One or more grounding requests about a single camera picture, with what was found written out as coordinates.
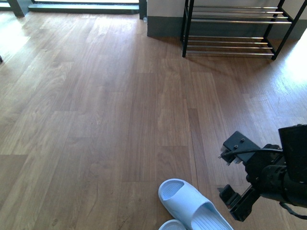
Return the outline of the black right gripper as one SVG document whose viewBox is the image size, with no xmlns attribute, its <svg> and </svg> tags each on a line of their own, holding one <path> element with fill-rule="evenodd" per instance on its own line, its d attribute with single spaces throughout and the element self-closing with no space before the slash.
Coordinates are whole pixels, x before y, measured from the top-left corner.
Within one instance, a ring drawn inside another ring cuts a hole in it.
<svg viewBox="0 0 307 230">
<path fill-rule="evenodd" d="M 218 188 L 219 197 L 227 206 L 232 217 L 244 222 L 251 214 L 254 203 L 260 196 L 280 202 L 288 199 L 283 189 L 283 179 L 286 173 L 282 154 L 269 152 L 248 152 L 226 156 L 229 152 L 248 151 L 260 149 L 239 131 L 235 131 L 222 145 L 222 158 L 229 165 L 232 162 L 242 162 L 247 172 L 247 181 L 251 186 L 242 194 L 235 192 L 227 184 L 224 188 Z"/>
</svg>

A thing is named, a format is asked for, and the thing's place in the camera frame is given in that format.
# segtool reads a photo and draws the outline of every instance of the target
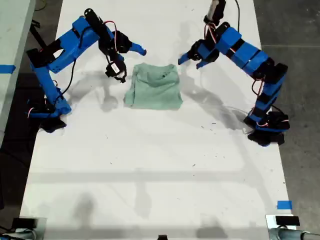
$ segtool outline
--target red wire
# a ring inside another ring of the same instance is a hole
[[[216,29],[216,25],[214,23],[207,23],[205,26],[204,26],[204,39],[206,39],[206,30],[207,30],[207,26],[209,25],[209,32],[210,32],[210,35],[214,41],[214,43],[216,44],[217,43],[217,40],[214,36],[214,34],[212,33],[211,29]]]
[[[117,50],[117,25],[114,21],[104,21],[103,24],[107,24],[107,23],[113,23],[114,24],[114,29],[115,29],[115,33],[114,33],[114,47],[115,47],[115,51],[118,52]]]

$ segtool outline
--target gray floor
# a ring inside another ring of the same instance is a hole
[[[263,50],[276,62],[289,66],[276,105],[289,115],[291,122],[280,153],[293,213],[300,217],[301,229],[320,233],[320,1],[254,3]],[[46,9],[34,14],[47,43],[55,38],[61,5],[62,0],[47,0]],[[37,46],[29,35],[26,49]],[[30,73],[25,57],[20,72]],[[19,215],[21,200],[12,201],[14,204],[0,211],[0,225],[10,226],[12,218]]]

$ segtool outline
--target folded green shirt
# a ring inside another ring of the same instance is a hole
[[[182,104],[177,67],[152,66],[142,63],[134,66],[131,88],[124,103],[136,109],[170,110]]]

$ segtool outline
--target concrete floor
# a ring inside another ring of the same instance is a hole
[[[276,105],[289,115],[291,122],[280,153],[293,213],[300,217],[301,229],[320,233],[320,1],[254,0],[254,4],[262,49],[289,66]],[[39,33],[46,43],[55,39],[61,5],[62,0],[47,0],[47,7],[34,13],[33,19],[41,23]],[[34,47],[38,45],[29,35],[25,49]],[[16,156],[28,166],[37,123],[22,124],[21,116],[16,113],[29,96],[28,91],[34,94],[33,88],[37,86],[26,56],[22,59],[17,86],[32,89],[16,90],[5,147],[14,149]],[[36,94],[43,93],[38,89]],[[13,217],[19,216],[28,176],[28,168],[12,160],[12,156],[6,155],[0,162],[1,169],[8,169],[1,176],[5,208],[0,210],[0,225],[7,228]]]
[[[293,213],[320,233],[320,1],[254,0],[262,49],[289,66],[276,102],[290,117],[280,147]]]

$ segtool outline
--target black cable
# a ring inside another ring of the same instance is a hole
[[[83,31],[81,32],[81,36],[80,36],[80,41],[79,41],[79,46],[78,48],[80,49],[82,47],[82,43],[83,43],[83,39],[84,39],[84,35],[85,35],[85,32],[89,29],[91,29],[92,27],[91,26],[87,26],[83,29]],[[73,61],[73,65],[72,65],[72,70],[71,70],[71,78],[70,78],[70,81],[69,81],[69,84],[68,86],[66,87],[66,89],[54,100],[53,102],[53,105],[55,106],[58,99],[61,98],[67,91],[68,89],[70,88],[71,86],[71,83],[72,83],[72,80],[74,78],[74,70],[75,70],[75,65],[76,65],[76,62],[77,62],[77,59],[74,59]]]
[[[40,1],[44,3],[44,6],[43,6],[43,7],[41,7],[41,8],[39,8],[39,9],[35,9],[34,11],[36,11],[36,12],[38,12],[38,11],[41,11],[41,10],[45,9],[45,8],[46,8],[46,6],[47,6],[47,1],[46,1],[46,0],[40,0]]]
[[[92,27],[91,26],[87,26],[83,29],[82,33],[81,33],[81,36],[80,36],[80,43],[79,43],[79,46],[78,48],[80,49],[82,47],[82,42],[84,40],[84,35],[85,35],[85,32],[88,30],[88,29],[91,29]]]
[[[9,152],[3,148],[0,148],[0,154],[6,154],[6,155],[12,157],[14,160],[21,163],[25,168],[29,169],[29,166],[27,164],[25,164],[24,161],[22,161],[19,157],[13,155],[11,152]]]
[[[3,226],[0,226],[0,229],[5,230],[6,232],[10,232],[10,231],[11,231],[10,229],[5,228],[5,227],[3,227]]]
[[[238,7],[238,32],[240,32],[240,6],[239,6],[239,3],[238,3],[238,0],[235,0],[235,3]]]
[[[7,234],[2,234],[1,235],[2,237],[6,237],[8,238],[9,240],[13,239],[13,240],[25,240],[23,238],[20,238],[20,237],[16,237],[16,236],[10,236],[10,235],[7,235]]]
[[[256,82],[257,82],[257,80],[255,79],[255,80],[253,81],[253,83],[252,83],[251,90],[252,90],[252,92],[253,92],[255,95],[259,96],[258,93],[254,90],[254,86],[255,86]],[[271,107],[277,109],[280,113],[284,114],[284,112],[283,112],[279,107],[276,107],[276,106],[273,105],[273,104],[271,105]]]

_DIRECTIONS_
Whenever a line of the listing above holds the word "before", copy that line.

_SOLUTION TO THIS PROBLEM_
Return the outline of the black right gripper as one SVG document whose viewBox is the image size, with no xmlns attribute, its <svg> and </svg> tags each on a line of their own, holding one <path> element with fill-rule="evenodd" per instance on its own line, its d attribute with single spaces throughout and the element self-closing with no space before the slash.
Coordinates are whole pixels, x before y, measured from the top-left corner.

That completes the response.